*** Opening of MATERIAL SUPPLIED ***

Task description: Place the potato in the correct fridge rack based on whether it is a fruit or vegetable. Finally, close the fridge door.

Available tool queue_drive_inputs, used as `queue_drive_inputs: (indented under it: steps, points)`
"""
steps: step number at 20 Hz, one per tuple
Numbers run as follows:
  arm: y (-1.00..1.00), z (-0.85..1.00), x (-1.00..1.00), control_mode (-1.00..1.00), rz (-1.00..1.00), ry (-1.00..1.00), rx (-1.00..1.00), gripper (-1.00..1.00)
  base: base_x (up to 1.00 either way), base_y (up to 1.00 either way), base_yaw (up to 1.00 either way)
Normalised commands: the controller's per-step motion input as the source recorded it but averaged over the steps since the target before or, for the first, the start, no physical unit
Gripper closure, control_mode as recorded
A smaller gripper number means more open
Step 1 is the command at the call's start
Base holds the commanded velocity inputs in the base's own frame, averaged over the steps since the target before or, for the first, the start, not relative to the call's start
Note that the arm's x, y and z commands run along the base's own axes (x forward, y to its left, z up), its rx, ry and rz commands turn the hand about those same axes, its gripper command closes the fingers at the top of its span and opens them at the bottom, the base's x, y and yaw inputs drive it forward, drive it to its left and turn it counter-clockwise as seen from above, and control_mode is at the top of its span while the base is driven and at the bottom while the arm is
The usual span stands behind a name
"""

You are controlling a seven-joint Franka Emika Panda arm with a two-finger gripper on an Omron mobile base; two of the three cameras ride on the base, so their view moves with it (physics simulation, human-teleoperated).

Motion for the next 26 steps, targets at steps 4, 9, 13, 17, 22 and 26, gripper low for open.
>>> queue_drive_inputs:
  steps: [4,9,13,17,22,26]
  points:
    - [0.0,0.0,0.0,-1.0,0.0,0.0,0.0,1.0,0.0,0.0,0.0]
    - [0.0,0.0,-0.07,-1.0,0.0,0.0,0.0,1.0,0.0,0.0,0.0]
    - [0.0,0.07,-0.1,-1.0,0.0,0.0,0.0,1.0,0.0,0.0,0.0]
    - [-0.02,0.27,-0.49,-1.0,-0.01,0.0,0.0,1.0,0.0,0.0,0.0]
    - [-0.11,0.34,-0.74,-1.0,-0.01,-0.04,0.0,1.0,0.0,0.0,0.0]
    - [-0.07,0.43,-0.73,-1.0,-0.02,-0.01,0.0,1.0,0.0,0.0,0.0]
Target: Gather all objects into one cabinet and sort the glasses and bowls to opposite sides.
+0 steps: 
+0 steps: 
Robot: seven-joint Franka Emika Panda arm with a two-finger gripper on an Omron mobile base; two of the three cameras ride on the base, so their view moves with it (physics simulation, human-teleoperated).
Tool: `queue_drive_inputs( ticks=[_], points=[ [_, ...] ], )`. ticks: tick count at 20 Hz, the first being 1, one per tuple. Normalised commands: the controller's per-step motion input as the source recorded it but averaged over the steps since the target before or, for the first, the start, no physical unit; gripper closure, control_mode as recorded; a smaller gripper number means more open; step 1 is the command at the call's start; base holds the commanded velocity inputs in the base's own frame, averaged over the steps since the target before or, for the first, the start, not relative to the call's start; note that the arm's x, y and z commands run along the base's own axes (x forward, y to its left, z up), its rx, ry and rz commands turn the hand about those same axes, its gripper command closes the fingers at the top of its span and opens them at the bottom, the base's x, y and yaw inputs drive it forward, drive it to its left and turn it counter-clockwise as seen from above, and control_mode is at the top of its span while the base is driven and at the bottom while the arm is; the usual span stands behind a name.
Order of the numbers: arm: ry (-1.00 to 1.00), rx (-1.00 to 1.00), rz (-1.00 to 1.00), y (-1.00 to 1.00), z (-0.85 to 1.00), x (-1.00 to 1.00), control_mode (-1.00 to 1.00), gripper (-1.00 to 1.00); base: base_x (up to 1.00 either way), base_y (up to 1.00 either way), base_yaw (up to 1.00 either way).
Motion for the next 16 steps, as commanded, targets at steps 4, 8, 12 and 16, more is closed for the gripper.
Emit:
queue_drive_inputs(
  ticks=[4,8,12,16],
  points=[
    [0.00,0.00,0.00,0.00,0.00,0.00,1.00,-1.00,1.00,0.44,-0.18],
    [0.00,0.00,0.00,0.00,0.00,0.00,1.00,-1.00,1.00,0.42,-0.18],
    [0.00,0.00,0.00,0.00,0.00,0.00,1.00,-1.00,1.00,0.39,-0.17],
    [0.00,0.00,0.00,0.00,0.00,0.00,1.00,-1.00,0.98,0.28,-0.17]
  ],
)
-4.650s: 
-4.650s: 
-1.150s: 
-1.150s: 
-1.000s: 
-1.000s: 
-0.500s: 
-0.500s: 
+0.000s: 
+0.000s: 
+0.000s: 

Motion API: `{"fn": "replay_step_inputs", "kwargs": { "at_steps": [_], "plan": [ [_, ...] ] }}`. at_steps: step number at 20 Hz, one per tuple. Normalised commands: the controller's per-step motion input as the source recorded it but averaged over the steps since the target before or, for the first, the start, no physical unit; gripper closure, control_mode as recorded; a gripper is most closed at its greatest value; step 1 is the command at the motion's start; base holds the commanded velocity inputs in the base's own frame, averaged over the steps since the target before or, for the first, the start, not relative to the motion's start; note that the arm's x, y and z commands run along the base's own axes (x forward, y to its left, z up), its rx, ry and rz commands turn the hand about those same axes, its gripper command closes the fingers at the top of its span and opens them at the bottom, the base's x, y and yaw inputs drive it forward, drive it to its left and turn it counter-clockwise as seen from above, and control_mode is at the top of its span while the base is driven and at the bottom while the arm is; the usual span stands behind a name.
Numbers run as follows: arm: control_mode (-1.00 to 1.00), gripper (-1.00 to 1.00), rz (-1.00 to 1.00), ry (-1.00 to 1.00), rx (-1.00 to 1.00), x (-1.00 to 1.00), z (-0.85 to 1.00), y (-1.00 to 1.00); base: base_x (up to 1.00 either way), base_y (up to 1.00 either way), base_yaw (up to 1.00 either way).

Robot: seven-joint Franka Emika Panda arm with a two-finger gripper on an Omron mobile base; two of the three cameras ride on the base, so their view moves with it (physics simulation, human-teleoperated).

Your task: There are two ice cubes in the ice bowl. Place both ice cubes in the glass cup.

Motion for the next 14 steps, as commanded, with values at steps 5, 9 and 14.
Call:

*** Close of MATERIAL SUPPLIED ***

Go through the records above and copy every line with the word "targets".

* YOUR SOLUTION:
Motion for the next 26 steps, targets at steps 4, 9, 13, 17, 22 and 26, gripper low for open.
Motion for the next 16 steps, as commanded, targets at steps 4, 8, 12 and 16, more is closed for the gripper.

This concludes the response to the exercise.